------ INPUT DATA ------

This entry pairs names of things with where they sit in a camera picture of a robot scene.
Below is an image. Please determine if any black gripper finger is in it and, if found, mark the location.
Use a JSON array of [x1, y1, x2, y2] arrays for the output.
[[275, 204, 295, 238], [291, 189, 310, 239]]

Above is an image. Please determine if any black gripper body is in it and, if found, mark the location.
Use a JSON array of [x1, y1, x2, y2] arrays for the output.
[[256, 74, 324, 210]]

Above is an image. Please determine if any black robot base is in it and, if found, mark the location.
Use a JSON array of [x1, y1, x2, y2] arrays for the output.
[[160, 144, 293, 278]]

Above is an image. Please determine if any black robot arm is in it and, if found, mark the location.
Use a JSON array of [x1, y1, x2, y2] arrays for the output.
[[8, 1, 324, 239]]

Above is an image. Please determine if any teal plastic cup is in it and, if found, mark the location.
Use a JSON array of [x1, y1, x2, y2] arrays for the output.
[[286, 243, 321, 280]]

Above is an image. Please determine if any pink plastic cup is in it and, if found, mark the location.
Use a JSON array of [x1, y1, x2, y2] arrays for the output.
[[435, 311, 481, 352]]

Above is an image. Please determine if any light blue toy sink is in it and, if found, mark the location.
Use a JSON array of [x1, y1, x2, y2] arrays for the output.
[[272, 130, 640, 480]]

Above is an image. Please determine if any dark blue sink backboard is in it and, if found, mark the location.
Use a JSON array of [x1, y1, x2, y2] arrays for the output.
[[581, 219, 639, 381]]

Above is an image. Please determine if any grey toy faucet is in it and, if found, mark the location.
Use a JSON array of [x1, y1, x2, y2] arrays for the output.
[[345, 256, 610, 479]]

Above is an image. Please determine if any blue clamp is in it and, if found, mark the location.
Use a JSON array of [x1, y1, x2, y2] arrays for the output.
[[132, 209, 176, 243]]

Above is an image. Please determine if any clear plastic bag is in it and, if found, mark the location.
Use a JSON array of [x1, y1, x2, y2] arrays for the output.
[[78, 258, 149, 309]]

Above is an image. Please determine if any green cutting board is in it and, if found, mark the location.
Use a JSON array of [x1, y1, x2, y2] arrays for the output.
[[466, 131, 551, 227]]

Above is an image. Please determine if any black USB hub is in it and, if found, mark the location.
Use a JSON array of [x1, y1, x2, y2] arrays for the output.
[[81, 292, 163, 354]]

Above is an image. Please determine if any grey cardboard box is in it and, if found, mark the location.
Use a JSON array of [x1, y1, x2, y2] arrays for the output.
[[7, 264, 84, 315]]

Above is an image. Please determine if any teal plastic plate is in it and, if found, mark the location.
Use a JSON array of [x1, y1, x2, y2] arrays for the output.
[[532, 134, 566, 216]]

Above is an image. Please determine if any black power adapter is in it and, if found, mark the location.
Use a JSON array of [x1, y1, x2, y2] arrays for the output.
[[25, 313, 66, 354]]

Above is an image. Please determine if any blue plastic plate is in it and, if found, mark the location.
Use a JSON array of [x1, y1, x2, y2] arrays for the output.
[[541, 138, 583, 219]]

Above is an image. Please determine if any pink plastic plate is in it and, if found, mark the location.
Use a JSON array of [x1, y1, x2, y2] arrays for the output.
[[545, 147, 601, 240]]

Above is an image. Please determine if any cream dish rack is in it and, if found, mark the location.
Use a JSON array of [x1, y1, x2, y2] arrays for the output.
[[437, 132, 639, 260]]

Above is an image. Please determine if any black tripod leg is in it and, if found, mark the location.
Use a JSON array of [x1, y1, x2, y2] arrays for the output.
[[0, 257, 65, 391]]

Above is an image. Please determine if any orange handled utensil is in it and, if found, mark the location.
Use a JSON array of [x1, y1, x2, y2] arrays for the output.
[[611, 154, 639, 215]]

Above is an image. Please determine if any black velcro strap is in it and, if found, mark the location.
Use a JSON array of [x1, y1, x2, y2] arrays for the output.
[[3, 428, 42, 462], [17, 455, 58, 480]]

------

All lines from the one with "Above is an image. Please determine if any orange" onward to the end of the records above should be repeated exactly, and only those lines.

Above is an image. Please determine if any orange handled utensil is in it and, if found, mark the location.
Use a JSON array of [x1, y1, x2, y2] arrays for the output.
[[611, 154, 639, 215]]

Above is an image. Please determine if any black velcro strap is in it and, if found, mark the location.
Use a JSON array of [x1, y1, x2, y2] arrays for the output.
[[3, 428, 42, 462], [17, 455, 58, 480]]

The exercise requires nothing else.